Watch the 10 DNS Lookup Limit
Combining records is simple when you have two or three services. But as you add more, you'll run into SPF's second big constraint: the 10 DNS lookup limit.
Every include, a, mx, and redirect mechanism triggers a DNS lookup. The SPF specification caps the total at 10 lookups across your entire record chain, including any nested records your includes point to. Exceed this limit and you get another permerror -- which has the same effect as having multiple records.
The ip4 and ip6 mechanisms don't count toward the 10-lookup limit because they don't require a DNS query. If a service gives you dedicated IPs, using ip4 instead of include saves you a lookup.
Here's a rough idea of what common combinations cost:
| Combination | Estimated Lookups | Status |
|---|---|---|
| Google + SendGrid | ~5 | Safe |
| Google + Mailchimp + HubSpot | ~7 | Safe |
| Microsoft + SendGrid + Zendesk | ~6 | Safe |
| Google + Microsoft + Mailchimp + SendGrid | ~9 | Tight |
| Google + Microsoft + Salesforce + SendGrid + Zendesk | ~12 | Over limit |
If you're approaching the limit, you have a few options before things break.
Strategies for Managing Many Services
Remove What You Don't Use
Audit your SPF record at least once a quarter. Tools get added during setup and forgotten when they're retired. That include for a CRM you cancelled six months ago is still burning a DNS lookup.
Replace Includes With IP Addresses
If a service assigns you dedicated sending IPs, you can use ip4 mechanisms instead of include. This drops that service's lookup cost to zero. The trade-off is that you'll need to update your record if those IPs ever change.
Use Subdomains for Different Services
This is the cleanest long-term solution. Instead of funneling everything through your root domain, assign subdomains for different functions:
yourdomain.com-- Employee email (Google Workspace)mail.yourdomain.com-- Transactional email (SendGrid)marketing.yourdomain.com-- Marketing campaigns (Mailchimp)support.yourdomain.com-- Helpdesk (Zendesk)

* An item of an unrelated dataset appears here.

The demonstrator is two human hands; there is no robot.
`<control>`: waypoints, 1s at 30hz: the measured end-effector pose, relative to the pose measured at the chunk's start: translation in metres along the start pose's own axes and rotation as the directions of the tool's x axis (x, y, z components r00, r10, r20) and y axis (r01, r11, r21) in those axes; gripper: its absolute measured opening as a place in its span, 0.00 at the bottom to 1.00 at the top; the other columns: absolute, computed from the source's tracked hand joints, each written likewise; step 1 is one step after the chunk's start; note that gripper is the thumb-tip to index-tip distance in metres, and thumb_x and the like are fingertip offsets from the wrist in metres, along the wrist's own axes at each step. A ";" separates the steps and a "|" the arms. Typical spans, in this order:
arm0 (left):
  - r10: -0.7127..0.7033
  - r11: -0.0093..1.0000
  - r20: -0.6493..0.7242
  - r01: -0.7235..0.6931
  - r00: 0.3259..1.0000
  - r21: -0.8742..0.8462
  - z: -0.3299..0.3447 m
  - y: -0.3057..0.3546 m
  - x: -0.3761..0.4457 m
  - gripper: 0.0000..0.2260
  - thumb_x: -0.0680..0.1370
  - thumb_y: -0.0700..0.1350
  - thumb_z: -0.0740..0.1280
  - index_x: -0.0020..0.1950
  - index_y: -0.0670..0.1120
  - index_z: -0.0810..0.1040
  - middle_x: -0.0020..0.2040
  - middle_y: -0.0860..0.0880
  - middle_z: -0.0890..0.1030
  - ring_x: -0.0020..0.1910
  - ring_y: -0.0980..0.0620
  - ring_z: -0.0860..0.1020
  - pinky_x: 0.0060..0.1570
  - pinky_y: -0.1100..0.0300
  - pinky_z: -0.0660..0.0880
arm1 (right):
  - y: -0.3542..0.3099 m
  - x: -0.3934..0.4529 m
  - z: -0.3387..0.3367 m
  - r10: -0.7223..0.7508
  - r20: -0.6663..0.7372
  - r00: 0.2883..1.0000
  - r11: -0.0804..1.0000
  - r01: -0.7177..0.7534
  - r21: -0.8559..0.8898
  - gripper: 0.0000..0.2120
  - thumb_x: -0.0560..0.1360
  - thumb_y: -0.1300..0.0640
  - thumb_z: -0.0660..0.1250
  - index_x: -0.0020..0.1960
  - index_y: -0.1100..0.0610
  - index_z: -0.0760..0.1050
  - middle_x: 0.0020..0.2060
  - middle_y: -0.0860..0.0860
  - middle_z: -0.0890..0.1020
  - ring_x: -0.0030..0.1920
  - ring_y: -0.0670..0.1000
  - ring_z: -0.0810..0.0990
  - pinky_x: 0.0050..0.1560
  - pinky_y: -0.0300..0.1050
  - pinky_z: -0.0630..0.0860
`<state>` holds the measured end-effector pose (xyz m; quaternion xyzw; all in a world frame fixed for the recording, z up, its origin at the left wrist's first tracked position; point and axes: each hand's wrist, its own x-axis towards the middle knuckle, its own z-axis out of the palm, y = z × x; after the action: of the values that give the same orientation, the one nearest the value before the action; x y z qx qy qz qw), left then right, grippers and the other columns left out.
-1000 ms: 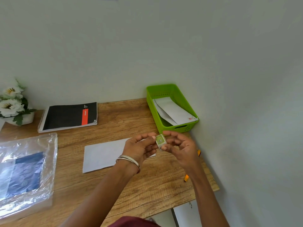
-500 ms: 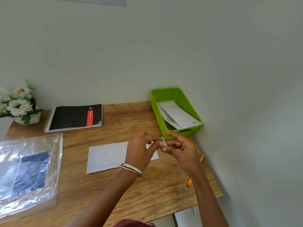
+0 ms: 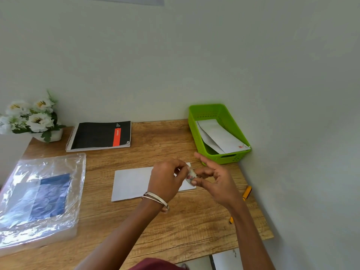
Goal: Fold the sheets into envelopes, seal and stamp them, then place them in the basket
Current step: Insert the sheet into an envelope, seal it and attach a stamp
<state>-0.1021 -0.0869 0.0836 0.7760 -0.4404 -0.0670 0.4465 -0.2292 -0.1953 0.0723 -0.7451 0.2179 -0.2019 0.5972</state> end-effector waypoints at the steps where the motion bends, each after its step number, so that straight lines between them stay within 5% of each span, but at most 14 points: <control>1: -0.025 1.000 0.010 0.025 1.000 -0.011 0.000 -0.001 0.000 0.04 0.73 0.43 0.69 0.41 0.46 0.84 0.37 0.52 0.83 0.35 0.58 0.78 0.36 0.65 0.74 | -0.001 0.001 0.000 0.002 0.007 1.000 1.000 -0.002 -0.005 0.35 0.69 0.65 0.74 0.71 0.50 0.66 0.43 0.51 0.86 0.60 0.54 0.79 0.60 0.50 0.77; 5: -0.161 0.981 0.055 0.166 0.985 -0.102 -0.003 -0.007 0.002 0.05 0.75 0.43 0.68 0.41 0.47 0.82 0.36 0.53 0.82 0.35 0.59 0.78 0.34 0.71 0.73 | -0.006 0.002 0.001 -0.028 0.024 0.999 0.999 0.029 -0.033 0.36 0.70 0.64 0.73 0.73 0.51 0.62 0.44 0.54 0.85 0.54 0.49 0.81 0.55 0.31 0.72; 8: -0.317 0.910 0.096 0.332 0.943 -0.248 -0.005 -0.010 0.004 0.05 0.76 0.42 0.67 0.42 0.44 0.82 0.35 0.50 0.83 0.33 0.56 0.81 0.35 0.61 0.78 | -0.005 0.003 0.001 -0.027 0.044 0.999 0.998 0.029 -0.048 0.36 0.72 0.63 0.72 0.74 0.49 0.60 0.45 0.52 0.85 0.55 0.45 0.80 0.58 0.31 0.70; 11: -0.435 0.816 0.152 0.460 0.888 -0.350 -0.009 -0.011 0.005 0.06 0.76 0.41 0.67 0.44 0.42 0.82 0.37 0.47 0.84 0.32 0.58 0.81 0.32 0.64 0.78 | 0.000 0.005 0.000 -0.028 0.064 0.998 0.997 0.032 -0.069 0.36 0.73 0.62 0.71 0.75 0.46 0.59 0.44 0.53 0.83 0.53 0.49 0.80 0.59 0.30 0.68; 17: -0.589 0.490 0.340 0.658 0.733 -0.571 -0.014 -0.013 0.005 0.08 0.77 0.41 0.66 0.47 0.36 0.80 0.42 0.42 0.84 0.33 0.51 0.82 0.35 0.59 0.77 | 0.008 0.004 -0.004 -0.019 0.069 0.997 0.993 0.027 -0.115 0.35 0.74 0.62 0.70 0.73 0.40 0.61 0.45 0.52 0.82 0.50 0.49 0.79 0.58 0.43 0.72; 24: -0.660 0.364 0.330 0.672 0.675 -0.645 -0.014 -0.015 0.004 0.05 0.78 0.42 0.64 0.46 0.43 0.79 0.41 0.47 0.83 0.33 0.52 0.83 0.36 0.59 0.78 | 0.014 -0.001 -0.023 0.074 -0.071 0.995 0.941 -0.093 -0.327 0.30 0.75 0.61 0.69 0.69 0.39 0.64 0.49 0.47 0.82 0.50 0.40 0.78 0.48 0.29 0.70; 26: -0.670 0.361 0.318 0.669 0.671 -0.650 -0.014 -0.016 0.004 0.05 0.78 0.42 0.64 0.47 0.44 0.79 0.42 0.48 0.83 0.34 0.52 0.83 0.37 0.59 0.78 | 0.020 -0.001 -0.031 0.125 -0.140 0.982 0.859 -0.177 -0.480 0.29 0.75 0.60 0.68 0.72 0.44 0.63 0.52 0.48 0.81 0.54 0.46 0.78 0.54 0.38 0.73; 28: -0.673 0.360 0.311 0.664 0.672 -0.656 -0.013 -0.016 0.003 0.05 0.79 0.42 0.63 0.47 0.44 0.79 0.42 0.47 0.83 0.33 0.52 0.83 0.37 0.59 0.78 | 0.025 0.001 -0.039 0.181 -0.219 0.959 0.653 -0.284 -0.702 0.28 0.76 0.58 0.65 0.73 0.47 0.62 0.57 0.50 0.80 0.59 0.52 0.77 0.60 0.49 0.69; 30: -0.675 0.364 0.301 0.659 0.674 -0.659 -0.011 -0.015 0.002 0.06 0.79 0.43 0.64 0.48 0.43 0.79 0.42 0.46 0.84 0.33 0.52 0.82 0.36 0.59 0.78 | 0.028 0.002 -0.041 0.198 -0.268 0.943 0.427 -0.329 -0.842 0.24 0.77 0.59 0.63 0.72 0.49 0.63 0.56 0.49 0.80 0.59 0.53 0.77 0.61 0.49 0.64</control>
<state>-0.0861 -0.0784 0.0793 0.6434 -0.0192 -0.4010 0.6518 -0.2528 -0.2354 0.0531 -0.8862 0.4417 -0.0128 0.1391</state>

Each subdomain gets its own SPF record and its own 10-lookup budget. This scales to any number of services without hitting the limit.
Subdomains and DMARC
Subdomain-based sending works well with DMARC relaxed alignment (the default). Messages sent from mail.yourdomain.com will align with a From address at yourdomain.com as long as your DMARC record uses aspf=r.

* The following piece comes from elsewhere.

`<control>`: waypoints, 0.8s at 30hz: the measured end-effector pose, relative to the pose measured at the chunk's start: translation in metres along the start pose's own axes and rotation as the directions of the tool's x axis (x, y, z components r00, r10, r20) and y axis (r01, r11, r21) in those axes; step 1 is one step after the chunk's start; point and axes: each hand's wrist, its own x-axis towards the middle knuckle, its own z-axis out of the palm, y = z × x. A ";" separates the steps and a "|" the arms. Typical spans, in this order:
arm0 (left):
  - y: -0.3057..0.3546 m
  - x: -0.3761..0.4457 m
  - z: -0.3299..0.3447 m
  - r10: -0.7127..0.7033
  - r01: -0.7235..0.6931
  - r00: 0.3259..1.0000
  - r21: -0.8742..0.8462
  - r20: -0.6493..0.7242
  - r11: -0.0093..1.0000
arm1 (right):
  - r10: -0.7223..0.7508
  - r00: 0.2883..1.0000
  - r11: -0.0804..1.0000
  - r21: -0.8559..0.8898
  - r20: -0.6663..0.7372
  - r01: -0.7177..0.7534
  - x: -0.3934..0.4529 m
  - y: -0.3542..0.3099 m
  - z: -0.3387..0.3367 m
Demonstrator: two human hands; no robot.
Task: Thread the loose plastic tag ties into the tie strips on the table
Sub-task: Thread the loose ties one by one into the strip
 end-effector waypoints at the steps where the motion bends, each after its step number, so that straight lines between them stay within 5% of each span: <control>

Subdomains That Don't Send Email
There's a related best practice worth mentioning. If you have subdomains that should never send email, publish an SPF record that rejects everything:
v=spf1 -all
This prevents attackers from spoofing those subdomains. It only takes a moment and closes a gap many domains leave wide open.
Complete Your Email Authentication
Fixing your SPF record is a great start, but SPF alone doesn't fully protect your domain. The three email authentication protocols -- SPF, DKIM, and DMARC -- are designed to work together.

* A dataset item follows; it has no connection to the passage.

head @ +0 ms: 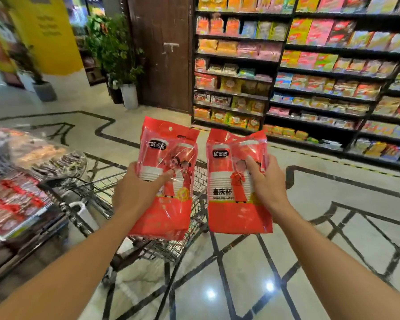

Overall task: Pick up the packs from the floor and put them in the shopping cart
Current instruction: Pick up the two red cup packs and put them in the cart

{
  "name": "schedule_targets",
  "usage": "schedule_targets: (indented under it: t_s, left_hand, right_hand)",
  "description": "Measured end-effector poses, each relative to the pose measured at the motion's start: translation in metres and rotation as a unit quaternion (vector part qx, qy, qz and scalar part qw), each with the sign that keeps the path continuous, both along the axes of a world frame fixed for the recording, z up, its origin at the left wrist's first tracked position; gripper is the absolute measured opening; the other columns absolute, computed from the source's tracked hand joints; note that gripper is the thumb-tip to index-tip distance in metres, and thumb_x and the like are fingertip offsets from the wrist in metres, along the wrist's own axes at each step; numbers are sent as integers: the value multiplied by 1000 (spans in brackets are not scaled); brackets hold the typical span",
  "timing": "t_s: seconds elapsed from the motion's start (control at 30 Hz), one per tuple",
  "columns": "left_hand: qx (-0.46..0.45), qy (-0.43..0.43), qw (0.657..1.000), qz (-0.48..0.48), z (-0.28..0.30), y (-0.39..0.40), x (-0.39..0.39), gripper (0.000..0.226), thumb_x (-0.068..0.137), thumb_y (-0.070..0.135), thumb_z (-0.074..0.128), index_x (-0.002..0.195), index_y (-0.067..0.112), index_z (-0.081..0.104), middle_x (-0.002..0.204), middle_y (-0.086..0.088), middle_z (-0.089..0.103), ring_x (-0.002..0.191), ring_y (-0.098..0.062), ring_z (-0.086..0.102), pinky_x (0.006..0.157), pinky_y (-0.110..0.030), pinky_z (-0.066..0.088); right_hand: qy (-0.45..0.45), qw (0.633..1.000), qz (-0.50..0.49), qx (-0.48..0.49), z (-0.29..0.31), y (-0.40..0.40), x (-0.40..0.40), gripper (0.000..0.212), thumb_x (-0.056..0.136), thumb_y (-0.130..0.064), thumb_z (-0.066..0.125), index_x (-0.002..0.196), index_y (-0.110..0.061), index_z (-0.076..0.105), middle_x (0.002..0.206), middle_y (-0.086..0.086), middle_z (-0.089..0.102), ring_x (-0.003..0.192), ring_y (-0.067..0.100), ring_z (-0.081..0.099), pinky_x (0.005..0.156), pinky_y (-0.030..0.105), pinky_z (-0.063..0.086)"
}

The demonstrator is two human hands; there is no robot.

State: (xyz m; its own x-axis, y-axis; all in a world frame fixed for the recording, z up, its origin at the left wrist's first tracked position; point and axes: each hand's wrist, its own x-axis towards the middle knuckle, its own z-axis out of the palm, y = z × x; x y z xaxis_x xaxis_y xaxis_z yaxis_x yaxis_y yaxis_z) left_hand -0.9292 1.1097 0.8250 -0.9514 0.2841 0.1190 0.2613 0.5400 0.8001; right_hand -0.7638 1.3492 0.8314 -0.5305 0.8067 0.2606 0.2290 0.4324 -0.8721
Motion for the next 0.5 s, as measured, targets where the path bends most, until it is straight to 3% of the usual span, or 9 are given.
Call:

Once your SPF record is merged and validated, set up the other two:
- DKIM adds a cryptographic signature to your outgoing emails. Use DKIM Creator to generate your keys.
- DMARC ties SPF and DKIM together and tells receiving servers what to do when a message fails authentication. Use DMARC Creator to build your policy.
With all three in place, mailbox providers can fully verify that your email is legitimate.